There is a variety of debate and discussion about different dosing strategies regarding PCA such as how much of a loading dose to administer, which medications to use, the amount of drug in the demand dose, the duration of lockout interval, whether to add a continuous background infusion, and what one and four-hour maximums should be. It is best to review the specific literature on PCA dosing strategies for the pain condition you are attempting to treat with PCA.
Common side effects and complications of PCA relate to the inherent mechanism of the procedure and the medications involved. Complications of PCA pumps include “run-away” pumps, failure to use anti-reflux valves, incorrect syringe placement, PCA by proxy, and machine tampering.
Runaway pumps are a result of a mechanical error in which a pump malfunctions and delivers doses at incorrect intervals and amounts. This error can lead to a potentially fatal overdose. While this type of mechanical failure is rare, is it still essential to be aware that this type of complication exists, and patients require periodic monitoring for overdose symptoms.
Anti-reflux valves prevent the opioid medication from flowing up into the intravenous fluid infusion line instead of the intended line that goes towards the patient. Failure to use an anti-reflux valve can result in refluxed medication into the fluid infusion line. This medication could then all be delivered to the patient at once if the intravenous line is flushed, resulting in an overdose.
If the syringe containing the medication is damaged or incorrectly placed into the PCA machine, it could potentially empty by gravity and administer the entire syringe of medication to the patient at once. To prevent this from happening, lines should be cross-clamped when changing the syringe, and machines should be kept level to or below the intravenous catheter in the patient. Some devices are even equipped with anti-siphon valves to prevent this complication.
PCA by proxy is when someone besides the patient is pressing the button to administer a dose because they believe the patient is in pain and needs it. This phenomenon has been documented to lead to respiratory depression. Patients, family members, visitors, and health care providers need to understand the dangers of someone besides the patient pressing the button before PCA treatment modalities can commence.

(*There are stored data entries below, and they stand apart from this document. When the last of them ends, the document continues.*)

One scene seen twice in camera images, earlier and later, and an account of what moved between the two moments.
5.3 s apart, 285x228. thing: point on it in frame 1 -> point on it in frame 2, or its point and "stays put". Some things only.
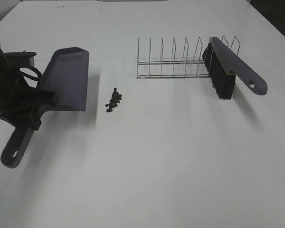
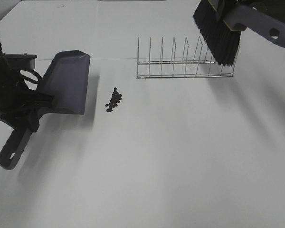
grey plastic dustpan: [66, 73] stays put
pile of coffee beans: [116, 97] stays put
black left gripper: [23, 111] stays put
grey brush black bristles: [224, 65] -> [221, 22]
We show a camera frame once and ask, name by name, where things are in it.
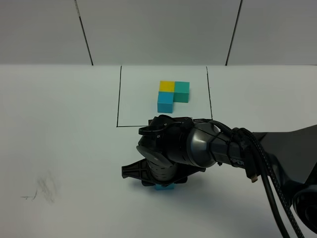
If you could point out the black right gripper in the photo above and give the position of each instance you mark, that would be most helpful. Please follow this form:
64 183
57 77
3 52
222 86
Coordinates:
151 174

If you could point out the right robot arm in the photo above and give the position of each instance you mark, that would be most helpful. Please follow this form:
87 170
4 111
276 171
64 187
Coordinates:
175 148

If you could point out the blue template block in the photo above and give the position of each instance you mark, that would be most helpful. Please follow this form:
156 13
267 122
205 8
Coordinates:
165 102

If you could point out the yellow template block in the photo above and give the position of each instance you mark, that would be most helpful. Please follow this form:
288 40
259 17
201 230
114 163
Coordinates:
166 86

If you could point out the green template block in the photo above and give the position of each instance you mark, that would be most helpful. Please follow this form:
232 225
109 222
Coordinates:
181 92

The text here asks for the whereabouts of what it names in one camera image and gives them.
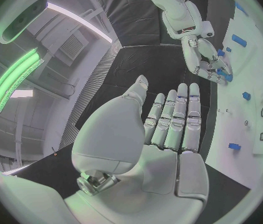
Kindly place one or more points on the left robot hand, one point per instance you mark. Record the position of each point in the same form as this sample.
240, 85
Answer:
131, 171

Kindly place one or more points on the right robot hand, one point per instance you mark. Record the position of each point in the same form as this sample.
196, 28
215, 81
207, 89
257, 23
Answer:
192, 56

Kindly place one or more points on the blue gear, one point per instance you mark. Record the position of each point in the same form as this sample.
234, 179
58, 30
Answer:
221, 52

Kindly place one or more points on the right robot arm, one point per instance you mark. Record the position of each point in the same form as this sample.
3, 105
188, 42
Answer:
175, 9

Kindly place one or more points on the white task board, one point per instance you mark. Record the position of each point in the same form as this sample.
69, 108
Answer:
239, 115

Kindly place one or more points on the small blue peg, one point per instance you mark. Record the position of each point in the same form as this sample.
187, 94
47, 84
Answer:
246, 96
228, 49

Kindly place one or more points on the tall blue peg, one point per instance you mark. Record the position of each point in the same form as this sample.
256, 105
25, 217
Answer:
239, 40

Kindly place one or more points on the large blue cylinder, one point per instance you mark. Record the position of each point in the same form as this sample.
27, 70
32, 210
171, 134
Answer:
240, 8

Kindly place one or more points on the glowing light bar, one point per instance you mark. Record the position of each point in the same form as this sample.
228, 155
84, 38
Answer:
14, 76

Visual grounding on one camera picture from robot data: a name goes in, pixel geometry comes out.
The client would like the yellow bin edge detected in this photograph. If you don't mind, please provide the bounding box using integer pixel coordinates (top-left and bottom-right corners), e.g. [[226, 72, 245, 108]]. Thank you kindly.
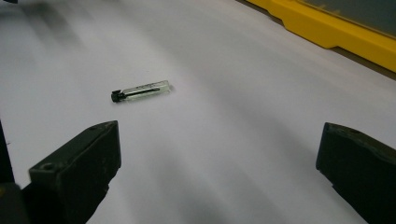
[[246, 0, 396, 74]]

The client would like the small clear glass vial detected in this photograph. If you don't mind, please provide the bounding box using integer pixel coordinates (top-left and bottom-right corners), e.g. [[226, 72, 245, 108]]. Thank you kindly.
[[110, 79, 172, 104]]

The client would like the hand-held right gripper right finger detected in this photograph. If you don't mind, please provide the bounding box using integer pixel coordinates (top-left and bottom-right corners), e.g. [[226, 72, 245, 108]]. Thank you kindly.
[[316, 121, 396, 224]]

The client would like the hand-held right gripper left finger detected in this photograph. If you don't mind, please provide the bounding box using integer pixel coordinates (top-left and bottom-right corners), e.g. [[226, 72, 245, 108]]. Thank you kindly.
[[28, 119, 122, 224]]

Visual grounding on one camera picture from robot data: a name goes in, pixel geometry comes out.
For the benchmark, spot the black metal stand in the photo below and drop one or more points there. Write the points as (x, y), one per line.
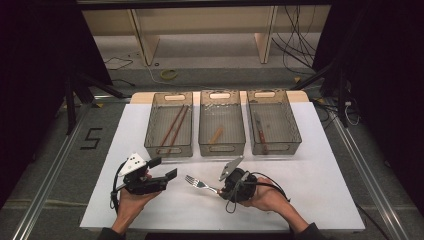
(70, 106)
(341, 100)

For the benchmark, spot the person's right hand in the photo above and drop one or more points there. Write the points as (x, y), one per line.
(268, 196)

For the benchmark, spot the black curtain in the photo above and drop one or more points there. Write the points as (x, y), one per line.
(33, 66)
(383, 66)

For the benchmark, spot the aluminium floor rail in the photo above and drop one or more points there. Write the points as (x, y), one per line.
(50, 173)
(370, 180)

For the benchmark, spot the transparent grey plastic bin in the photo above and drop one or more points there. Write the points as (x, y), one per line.
(280, 123)
(160, 125)
(226, 113)

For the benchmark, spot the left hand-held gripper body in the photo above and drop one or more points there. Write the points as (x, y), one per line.
(140, 185)

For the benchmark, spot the light wooden shelf unit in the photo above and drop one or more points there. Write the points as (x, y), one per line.
(200, 20)

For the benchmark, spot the white table mat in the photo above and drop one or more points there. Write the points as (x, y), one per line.
(226, 221)

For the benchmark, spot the yellow tape roll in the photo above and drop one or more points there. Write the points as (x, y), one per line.
(164, 76)

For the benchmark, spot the person's left hand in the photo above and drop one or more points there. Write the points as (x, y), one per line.
(131, 206)

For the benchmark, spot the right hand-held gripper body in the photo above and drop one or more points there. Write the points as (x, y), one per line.
(241, 186)

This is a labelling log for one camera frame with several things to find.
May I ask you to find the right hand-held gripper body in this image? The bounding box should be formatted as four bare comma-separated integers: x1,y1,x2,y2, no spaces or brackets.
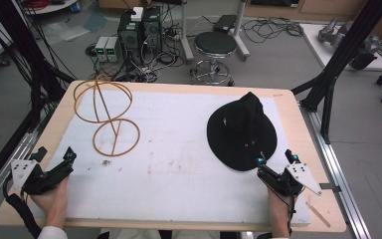
256,161,323,198

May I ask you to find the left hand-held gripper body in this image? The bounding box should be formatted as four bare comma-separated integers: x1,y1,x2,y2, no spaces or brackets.
10,159,75,196

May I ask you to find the black brimmed hat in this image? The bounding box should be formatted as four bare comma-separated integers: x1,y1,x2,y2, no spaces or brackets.
206,92,279,172

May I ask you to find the person's left hand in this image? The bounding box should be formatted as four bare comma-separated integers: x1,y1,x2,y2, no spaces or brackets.
29,175,70,230

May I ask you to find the person's right hand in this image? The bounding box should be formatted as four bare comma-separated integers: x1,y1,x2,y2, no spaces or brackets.
266,186,300,239

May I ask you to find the wooden stick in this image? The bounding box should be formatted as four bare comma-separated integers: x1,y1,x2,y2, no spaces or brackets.
305,201,332,229

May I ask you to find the white foam mat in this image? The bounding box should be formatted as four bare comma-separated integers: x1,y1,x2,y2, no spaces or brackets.
29,90,312,228

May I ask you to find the small white power supply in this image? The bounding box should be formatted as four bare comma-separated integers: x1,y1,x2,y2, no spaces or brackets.
95,36,109,63
105,36,122,63

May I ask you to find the white platform board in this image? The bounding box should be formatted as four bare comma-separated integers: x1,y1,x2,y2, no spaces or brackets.
299,22,382,73

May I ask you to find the black round stool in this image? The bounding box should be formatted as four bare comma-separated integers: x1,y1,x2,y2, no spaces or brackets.
189,31,239,87

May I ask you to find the clear plastic sheet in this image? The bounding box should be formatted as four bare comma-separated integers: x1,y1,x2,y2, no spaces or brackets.
41,20,92,47

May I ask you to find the grey metal stand leg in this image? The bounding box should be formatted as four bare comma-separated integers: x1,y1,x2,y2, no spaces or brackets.
233,0,252,63
179,0,195,63

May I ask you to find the black computer tower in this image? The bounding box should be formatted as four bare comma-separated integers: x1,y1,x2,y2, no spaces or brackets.
141,6,164,56
116,10,144,65

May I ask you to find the flat black box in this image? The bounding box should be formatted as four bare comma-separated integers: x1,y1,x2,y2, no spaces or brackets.
212,14,239,35

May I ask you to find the round white table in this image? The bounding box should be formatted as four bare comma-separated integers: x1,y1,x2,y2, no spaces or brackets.
22,0,82,16

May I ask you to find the white box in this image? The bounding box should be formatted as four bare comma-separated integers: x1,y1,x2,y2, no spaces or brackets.
130,6,145,23

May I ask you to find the thin black cable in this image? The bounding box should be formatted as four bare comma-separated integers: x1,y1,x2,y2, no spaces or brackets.
286,194,296,235

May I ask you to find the aluminium table rail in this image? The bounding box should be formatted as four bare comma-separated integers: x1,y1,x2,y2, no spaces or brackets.
0,107,56,224
298,101,373,239

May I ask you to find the black braided cable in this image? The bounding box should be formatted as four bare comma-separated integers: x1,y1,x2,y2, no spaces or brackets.
1,181,44,239

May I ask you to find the orange wire hat stand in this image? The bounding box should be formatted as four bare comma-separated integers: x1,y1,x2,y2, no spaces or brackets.
73,73,142,158

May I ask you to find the black frame with cable bundle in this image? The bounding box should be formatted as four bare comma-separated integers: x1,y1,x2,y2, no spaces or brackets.
0,0,78,134

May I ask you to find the black metal frame strut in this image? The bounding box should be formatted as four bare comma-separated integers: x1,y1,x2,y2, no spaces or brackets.
290,0,382,145

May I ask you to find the tangle of cables near computers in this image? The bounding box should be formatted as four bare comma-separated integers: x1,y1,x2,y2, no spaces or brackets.
85,19,186,84

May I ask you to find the tangle of black floor cables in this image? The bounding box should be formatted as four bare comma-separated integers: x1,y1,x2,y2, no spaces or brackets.
241,16,304,45

To prevent tampering with PCA pumps, access to the medication and programming portion of the pump should only be permitted by a health care provider who has a key or code to the pump. Therefore, any tampering that occurs to the machine or medication will be evident. Devices should be routinely checked to make sure there has been no compromise to their locking mechanisms.
Complications of epidural and indwelling nerve catheter PCA include infection, catheter dislodgement, medication leakage, skin irritation, allergic reaction, and short and long term nerve damage. They can also include complications resulting from incorrect placement of the catheter such as intravascular, intrapleural, intraneural, and intrathecal placement.
Side effects of PCA administration can be related to the medications or the delivery device used and include nausea and vomiting, constipation, urinary retention, pruritus, respiratory depression, and local anesthetic toxicity.
The use of PCA has been proven to be more effective at pain control than non-patient controlled opioid injections and results in higher patient satisfaction. PCA has also been found to be preferred by nurses because it allows for a reduction in their workload. PCA will enable patients to be in more control over their pain and helps them shift toward a more internal locus of control over their care.
PCA has been found to be less cost-effective than traditional dosing and does not affect the average length of hospital stay. When comparing PCA to traditional dosing, it was documented to result in higher opioid consumption, but those same studies also found no significant difference between opioid-related side effects, potentially indicating that the amount of opioid consumption is irrelevant.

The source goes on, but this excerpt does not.